Quote:
Originally Posted by qoop
Homer: Hello, Police? Are you sitting down? Good! I wish to report a robbery.
Chief Wiggum: (bored) A robbery, right. Thanks for the report. (hangs up) That's another one, Lou 723 Evergreen Terrace. (Looks at a map with the robbery locations marked on it) Well, there doesn't seem to be any pattern yet, but if I take this one and move it hereand I move these over here hello! It almost looks like an arrow!
Lou: Hey, look, Chief: it's pointing right at this police station.
Chief Wiggum: Let's get out of here!
saw this "Cat Burglar" episode (titled: Homer The Vigilante) earlier tonight on Channel ELEVEN.
so many chuckles...
Flanders: Heidely-ho, neighborinos!
Homer: Can't talk. Robbed. Go hell.
Flanders: Heh. You folks got robbed too? The burglar took my Shroud of Turin beach towels.
Bart: Wow, it's a crime wave!
Old Man Jasper: Oh!...my cataracts are gone. I can see again! All the beauty of na --
[Another laser hits him in the eyes] I'm blind. Oh well: easy come, easy go.
Flanders: Welcome, neighbors. Since the police can't seem to get off
their dufferoonies to do something about this burglarino, I
think it's time we started our own neighborhood watch...
eroony!
[Everyone cheers]
Now, who should lead the group?
Man: You!
Everyone: Yay! Flanders! Flanders! Flanders!
Flanders: I don't really have very much experience, but I'll --
Moe: Someone else!
Everyone: Yay! Someone else! Someone else! Someone else!
Homer: _I'm_ someone else.
Lenny: He's right!
Homer: We don't need a thinker. We need a doer: someone who'll act
without considering the consequences.
Everyone: Homer! Homer! Homer!
Barney: I'm with you, Homer!
McAllister: I be with ya too, matey.
Skinner: I'm with you, Homer.
Moe: You're the man, Homer.
Apu: You should do it.
Otto: You're the man, man.
Abe: I'll join! I'm filled with piss and vinegar. At first I
was just filled with vinegar.
Homer: Hmm...sorry, Dad. You're too old.
Abe: [stammers] Too old? Why, that just means I have experience.
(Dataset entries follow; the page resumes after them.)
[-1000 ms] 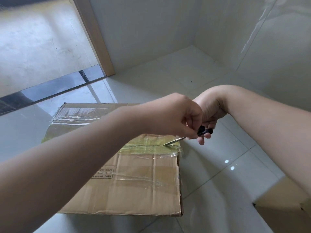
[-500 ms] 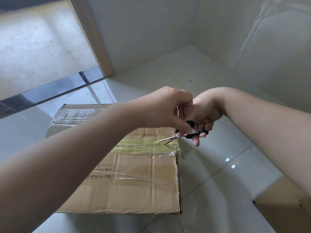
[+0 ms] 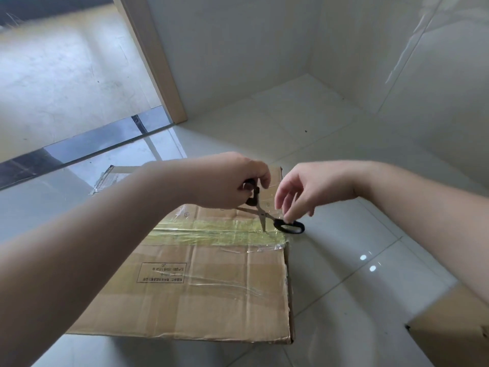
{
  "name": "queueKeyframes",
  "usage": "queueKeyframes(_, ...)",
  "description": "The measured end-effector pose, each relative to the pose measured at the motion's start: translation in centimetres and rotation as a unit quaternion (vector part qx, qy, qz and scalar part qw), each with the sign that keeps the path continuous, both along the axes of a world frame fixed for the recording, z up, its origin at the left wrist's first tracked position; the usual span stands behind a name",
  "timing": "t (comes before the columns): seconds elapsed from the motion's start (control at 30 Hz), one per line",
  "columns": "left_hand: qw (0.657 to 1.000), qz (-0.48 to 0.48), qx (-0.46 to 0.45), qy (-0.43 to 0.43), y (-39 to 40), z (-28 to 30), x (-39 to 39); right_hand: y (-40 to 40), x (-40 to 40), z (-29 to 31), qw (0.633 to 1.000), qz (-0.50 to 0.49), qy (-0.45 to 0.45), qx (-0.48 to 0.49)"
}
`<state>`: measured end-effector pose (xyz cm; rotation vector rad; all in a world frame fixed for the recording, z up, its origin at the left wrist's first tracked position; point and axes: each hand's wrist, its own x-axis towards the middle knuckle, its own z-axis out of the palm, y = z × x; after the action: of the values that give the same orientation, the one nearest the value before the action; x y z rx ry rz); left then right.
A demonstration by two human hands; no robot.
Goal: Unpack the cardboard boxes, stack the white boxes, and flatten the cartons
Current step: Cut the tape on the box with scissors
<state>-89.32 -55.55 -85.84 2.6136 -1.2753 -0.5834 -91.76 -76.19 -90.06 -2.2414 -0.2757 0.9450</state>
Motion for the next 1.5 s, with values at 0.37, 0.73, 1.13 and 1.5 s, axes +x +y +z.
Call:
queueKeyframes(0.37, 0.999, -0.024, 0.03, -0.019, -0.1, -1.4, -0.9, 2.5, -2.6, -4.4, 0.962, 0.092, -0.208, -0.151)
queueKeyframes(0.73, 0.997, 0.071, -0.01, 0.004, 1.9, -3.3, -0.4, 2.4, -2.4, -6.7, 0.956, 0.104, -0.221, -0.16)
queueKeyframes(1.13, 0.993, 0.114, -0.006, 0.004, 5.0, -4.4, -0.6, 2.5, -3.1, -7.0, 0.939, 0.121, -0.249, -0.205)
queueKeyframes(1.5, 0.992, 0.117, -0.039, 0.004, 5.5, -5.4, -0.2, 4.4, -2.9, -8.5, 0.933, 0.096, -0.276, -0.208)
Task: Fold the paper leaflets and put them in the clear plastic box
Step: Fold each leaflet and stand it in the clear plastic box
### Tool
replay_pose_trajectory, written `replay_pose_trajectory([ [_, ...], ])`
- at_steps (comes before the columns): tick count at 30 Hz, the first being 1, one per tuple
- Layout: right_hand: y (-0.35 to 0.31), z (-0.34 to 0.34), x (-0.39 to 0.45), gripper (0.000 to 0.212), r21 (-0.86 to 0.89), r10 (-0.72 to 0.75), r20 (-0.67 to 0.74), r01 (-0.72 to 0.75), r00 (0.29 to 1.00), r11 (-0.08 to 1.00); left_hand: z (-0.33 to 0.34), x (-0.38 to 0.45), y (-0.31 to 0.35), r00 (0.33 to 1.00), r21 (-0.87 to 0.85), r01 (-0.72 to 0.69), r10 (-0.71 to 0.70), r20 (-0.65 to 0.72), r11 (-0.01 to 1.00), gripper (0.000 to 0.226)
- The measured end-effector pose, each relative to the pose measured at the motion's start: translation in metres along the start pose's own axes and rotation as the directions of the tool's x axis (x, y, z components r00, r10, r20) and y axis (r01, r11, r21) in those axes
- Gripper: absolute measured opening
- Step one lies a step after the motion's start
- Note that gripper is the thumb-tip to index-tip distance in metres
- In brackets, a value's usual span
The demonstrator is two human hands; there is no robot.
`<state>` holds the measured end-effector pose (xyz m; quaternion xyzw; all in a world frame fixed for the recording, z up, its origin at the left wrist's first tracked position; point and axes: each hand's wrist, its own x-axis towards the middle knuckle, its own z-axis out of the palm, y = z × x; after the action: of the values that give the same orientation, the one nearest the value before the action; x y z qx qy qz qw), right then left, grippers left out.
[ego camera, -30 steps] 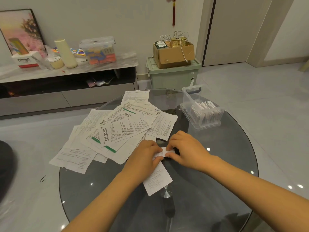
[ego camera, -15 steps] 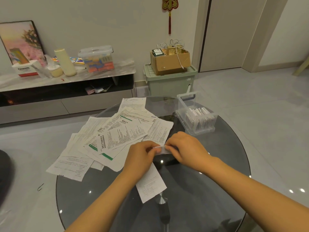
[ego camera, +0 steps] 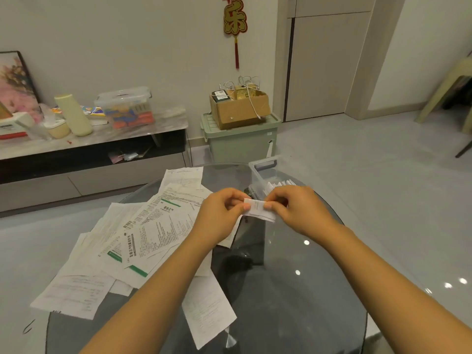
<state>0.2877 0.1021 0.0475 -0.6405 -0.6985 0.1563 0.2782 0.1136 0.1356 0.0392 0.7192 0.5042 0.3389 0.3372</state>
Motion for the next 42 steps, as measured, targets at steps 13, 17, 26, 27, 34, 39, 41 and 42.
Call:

Who chased the Irish out of Springfield village in aught
four? Me, that's who!
Irish man: And a fine job you did, too.
Homer: Aw, Dad. You've done a lot of great things, but you're a
very old man now, and old people are useless. [tickles Abe]
Aren't they? Aren't they? Huh? Yes they are! Yes they
are! Tee hee --
Abe: Stop it! That's a form of abuse.